## Exercise objective
Copy the lines below as they are; omit the images they contain.

------ Information shown ------

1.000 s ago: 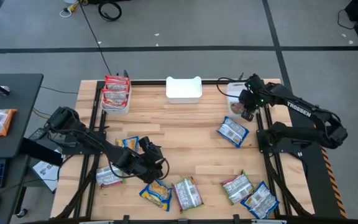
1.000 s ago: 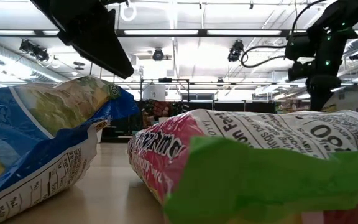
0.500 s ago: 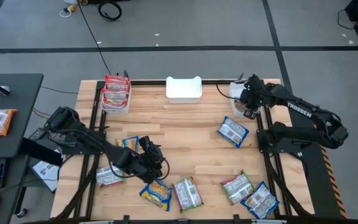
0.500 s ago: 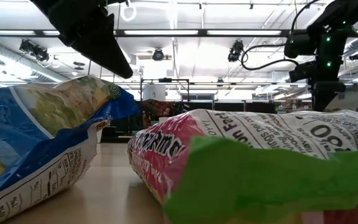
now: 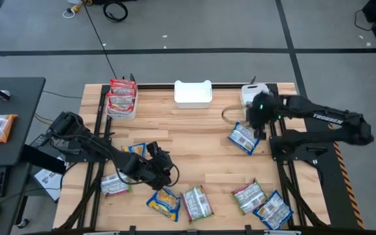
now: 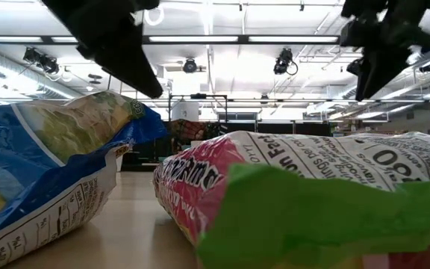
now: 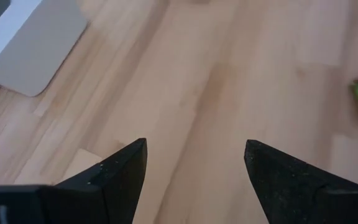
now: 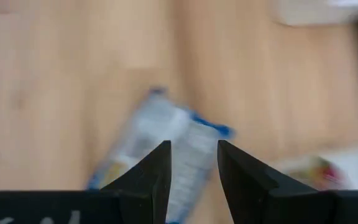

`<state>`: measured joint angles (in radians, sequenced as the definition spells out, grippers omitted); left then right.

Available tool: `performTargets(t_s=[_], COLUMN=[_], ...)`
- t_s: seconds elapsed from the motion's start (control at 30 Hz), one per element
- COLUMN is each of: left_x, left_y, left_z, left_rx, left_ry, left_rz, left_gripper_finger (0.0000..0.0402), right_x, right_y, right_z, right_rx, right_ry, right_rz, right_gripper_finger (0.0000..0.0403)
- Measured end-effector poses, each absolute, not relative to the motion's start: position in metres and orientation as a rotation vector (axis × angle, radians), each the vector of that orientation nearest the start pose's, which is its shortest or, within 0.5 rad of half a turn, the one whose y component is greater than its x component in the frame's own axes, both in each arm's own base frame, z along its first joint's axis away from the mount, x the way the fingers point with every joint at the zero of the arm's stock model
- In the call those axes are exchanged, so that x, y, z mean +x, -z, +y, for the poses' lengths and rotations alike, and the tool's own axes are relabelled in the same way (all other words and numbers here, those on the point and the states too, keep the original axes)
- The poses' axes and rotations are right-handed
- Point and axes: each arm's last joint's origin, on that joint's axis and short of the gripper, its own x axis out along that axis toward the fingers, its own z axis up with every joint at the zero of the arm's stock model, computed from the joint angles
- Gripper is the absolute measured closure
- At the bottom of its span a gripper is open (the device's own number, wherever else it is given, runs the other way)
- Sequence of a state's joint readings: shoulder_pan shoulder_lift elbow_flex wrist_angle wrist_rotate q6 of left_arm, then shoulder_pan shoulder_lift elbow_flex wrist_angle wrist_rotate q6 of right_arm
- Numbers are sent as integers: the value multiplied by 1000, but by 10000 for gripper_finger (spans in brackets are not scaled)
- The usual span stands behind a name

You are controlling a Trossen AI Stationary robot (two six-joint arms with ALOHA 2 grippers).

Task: Sort Maruchan noodles
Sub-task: Put the green noodle pack into the right white bin

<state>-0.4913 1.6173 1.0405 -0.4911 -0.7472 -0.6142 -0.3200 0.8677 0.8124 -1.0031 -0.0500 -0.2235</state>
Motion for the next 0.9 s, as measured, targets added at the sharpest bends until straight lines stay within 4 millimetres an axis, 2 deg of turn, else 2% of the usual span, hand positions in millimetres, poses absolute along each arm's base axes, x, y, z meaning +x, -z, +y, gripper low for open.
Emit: performTargets(t_s=[0.27, 0.53, 0.67, 0.77, 0.9], left_x=[300, 305, 308, 311, 311], left_y=[-207, -207, -209, -210, -210], left_z=[-102, -89, -85, -82, -80], left_rx=[-26, -30, -49, -62, -36], left_ry=[-534, -553, -567, -573, -567], left_rz=[752, 764, 735, 717, 725], left_gripper_finger=[127, 127, 127, 127, 127], right_x=[174, 191, 189, 179, 165], right_y=[-247, -209, -193, -183, -174], right_z=[42, 132, 167, 181, 194], right_rx=[-161, -83, 15, 70, 139], right_ry=[-136, -333, -481, -548, -539], right_rz=[1121, 1166, 1217, 1344, 1488], right_gripper_finger=[268, 268, 268, 268, 268])
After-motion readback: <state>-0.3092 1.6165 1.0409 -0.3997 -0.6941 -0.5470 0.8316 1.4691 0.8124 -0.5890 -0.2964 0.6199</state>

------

## Your response
1.000 s ago: 
1.000 s ago: 
0.500 s ago: 
0.500 s ago: 
now: 
now: 
now: 
now: 

`<state>`: measured joint angles (in radians, sequenced as the definition spells out, grippers omitted); left then right.

Available tool: `performTargets(t_s=[_], COLUMN=[_], ...)`
- t_s: seconds elapsed from the motion's start (control at 30 Hz), one per element
- COLUMN is each of: left_x, left_y, left_z, left_rx, left_ry, left_rz, left_gripper_finger (0.0000..0.0402), right_x, right_y, right_z, right_rx, right_ry, right_rz, right_gripper_finger (0.0000..0.0403)
- Measured end-effector poses, each absolute, not relative to the motion's start: position in metres and orientation as a rotation vector (axis × angle, radians), each the vector of that orientation nearest the start pose's, which is its shortest or, within 0.5 rad of half a turn, the one whose y component is greater than its x component in the frame's own axes, both in each arm's own base frame, z along its first joint's axis away from the mount, x the way the fingers point with every joint at the zero of the arm's stock model
- In the call those axes are exchanged, so that x, y, z mean +x, -z, +y, for the poses' lengths and rotations alike, and the tool's own axes are relabelled in the same way (all other words and numbers here, those on the point and the states too, keep the original axes)
- The poses' axes and rotations are right-handed
- Point and axes: each arm's last joint's origin, on that joint's axis and short of the gripper, its own x axis out along that axis toward the fingers, its own z axis up with every joint at the zero of the arm's stock model, computed from the joint angles
- Gripper is the absolute measured closure
- At the bottom of its span a gripper is open (the device's own number, wherever else it is given, runs the other way)
- Sequence of a state's joint readings: shoulder_pan shoulder_lift elbow_flex wrist_angle wrist_rotate q6 of left_arm, then shoulder_pan shoulder_lift elbow_flex wrist_angle wrist_rotate q6 of right_arm
- Numbers are sent as integers: the value multiplied by 1000, but by 10000 for gripper_finger (spans in brackets are not scaled)
- The usual span stands behind a name

You are controlling a Trossen AI Stationary robot (two six-joint arms with ALOHA 2 grippers).

Task: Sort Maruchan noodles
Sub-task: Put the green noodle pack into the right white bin

<state>-0.4913 1.6173 1.0405 -0.4911 -0.7472 -0.6142 -0.3200 0.8677 0.8124 -1.0031 -0.0500 -0.2235</state>
Motion for the next 0.9 s, as measured, targets added at the sharpest bends until straight lines stay within 4 millimetres an axis, 2 deg of turn, else 2% of the usual span, hand positions in millimetres, poses absolute along each arm's base axes, x, y, z meaning +x, -z, +y, gripper low for open.
Emit: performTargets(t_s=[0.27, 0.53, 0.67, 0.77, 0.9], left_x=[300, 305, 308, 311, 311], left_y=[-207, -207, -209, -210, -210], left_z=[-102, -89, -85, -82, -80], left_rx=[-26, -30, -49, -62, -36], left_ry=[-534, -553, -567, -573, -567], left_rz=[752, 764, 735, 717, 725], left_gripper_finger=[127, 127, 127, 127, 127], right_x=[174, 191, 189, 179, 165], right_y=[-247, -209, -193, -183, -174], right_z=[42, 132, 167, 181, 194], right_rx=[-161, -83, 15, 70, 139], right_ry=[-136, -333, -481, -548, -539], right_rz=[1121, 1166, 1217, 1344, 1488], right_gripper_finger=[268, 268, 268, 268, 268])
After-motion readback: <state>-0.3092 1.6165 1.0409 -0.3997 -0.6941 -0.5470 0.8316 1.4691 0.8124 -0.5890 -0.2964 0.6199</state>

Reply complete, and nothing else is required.